A mutational atlas for Parkin proteostasis

Abstract

AbstractThe delicate balance of protein homeostasis can be disturbed by mutations that affect folding and stability of the encoded protein. More than half of disease-causing missense variants are thought to lead to protein degradation, but determining which and the molecular mechanisms involved remain enigmatic. To examine these issues, we selected the ubiquitin-protein ligase Parkin, where known missense variants result in an autosomal recessive, early onset Parkinsonism. We used the variant abundance by massively parallel sequencing (VAMP-seq) approach to quantify the abundance of Parkin missense variants in cultured human cells. The resulting mutational map, covering 9219 out of the 9300 possible single-site amino acid substitutions and nonsense Parkin variants, show that most low abundance variants are located within the structured domains of the protein, while the flexible linker regions are more tolerant.
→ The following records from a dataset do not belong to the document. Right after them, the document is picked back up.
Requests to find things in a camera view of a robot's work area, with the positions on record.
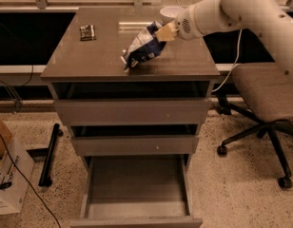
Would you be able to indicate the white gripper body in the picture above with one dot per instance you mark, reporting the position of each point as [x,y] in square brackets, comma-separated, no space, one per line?
[185,26]

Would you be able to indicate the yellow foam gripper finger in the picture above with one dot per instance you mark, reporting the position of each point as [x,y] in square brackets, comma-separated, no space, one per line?
[167,33]

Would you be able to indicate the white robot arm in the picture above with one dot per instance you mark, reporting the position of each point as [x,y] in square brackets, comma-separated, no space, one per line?
[264,18]

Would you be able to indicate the grey drawer cabinet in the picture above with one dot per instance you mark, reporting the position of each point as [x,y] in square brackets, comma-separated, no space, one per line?
[93,70]

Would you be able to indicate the grey top drawer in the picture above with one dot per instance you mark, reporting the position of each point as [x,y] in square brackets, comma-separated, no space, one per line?
[131,112]

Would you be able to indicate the grey drawer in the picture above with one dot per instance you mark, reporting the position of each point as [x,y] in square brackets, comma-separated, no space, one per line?
[131,112]
[139,145]
[137,192]

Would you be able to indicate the grey middle drawer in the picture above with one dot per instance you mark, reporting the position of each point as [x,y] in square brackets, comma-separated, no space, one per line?
[139,145]

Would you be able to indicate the grey bottom drawer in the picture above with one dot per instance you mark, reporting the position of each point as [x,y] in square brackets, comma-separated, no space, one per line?
[137,192]

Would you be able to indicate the white bowl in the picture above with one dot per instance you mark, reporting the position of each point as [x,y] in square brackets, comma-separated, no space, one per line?
[169,14]

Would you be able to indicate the small dark snack bar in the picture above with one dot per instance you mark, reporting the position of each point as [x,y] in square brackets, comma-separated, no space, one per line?
[87,33]

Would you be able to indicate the brown office chair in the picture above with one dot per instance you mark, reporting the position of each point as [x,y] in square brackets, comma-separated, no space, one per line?
[269,97]

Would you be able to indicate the black metal bar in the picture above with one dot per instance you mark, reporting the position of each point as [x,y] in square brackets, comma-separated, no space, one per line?
[45,179]

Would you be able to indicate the brown cardboard box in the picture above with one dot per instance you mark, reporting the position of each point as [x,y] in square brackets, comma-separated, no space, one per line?
[5,137]

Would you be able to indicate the white cardboard box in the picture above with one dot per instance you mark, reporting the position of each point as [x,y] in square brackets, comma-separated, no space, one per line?
[12,198]

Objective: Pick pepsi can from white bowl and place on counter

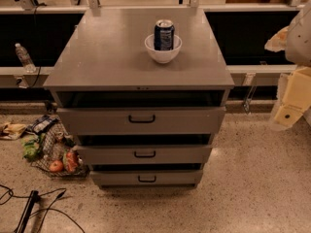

The vast majority of low abundance Parkin variants are degraded through the ubiquitin-proteasome system and are stabilized at a lowered temperature. The cellular abundance data correlate with thermodynamic stability, evolutionary conservation, and show that half of the known disease-linked variants are found at low abundance. Systematic mapping of degradation signals (degrons) shows that inherent primary degrons in Parkin largely overlap with regions that are buried, and highly sensitive to mutations. An exposed degron region proximal to the so-called “activation element” is enhanced by substitutions to hydrophobic residues and destroyed by introduction of hydrophilic residues. The data provide examples of how missense variants may cause degradation either via destabilization of the native protein, or by introducing local signals for degradation. Combined with the computational methods based on Parkin structure and conservation, our abundance map sheds light on the mechanisms that cause loss of function, and points to variants where function potentially can be restored.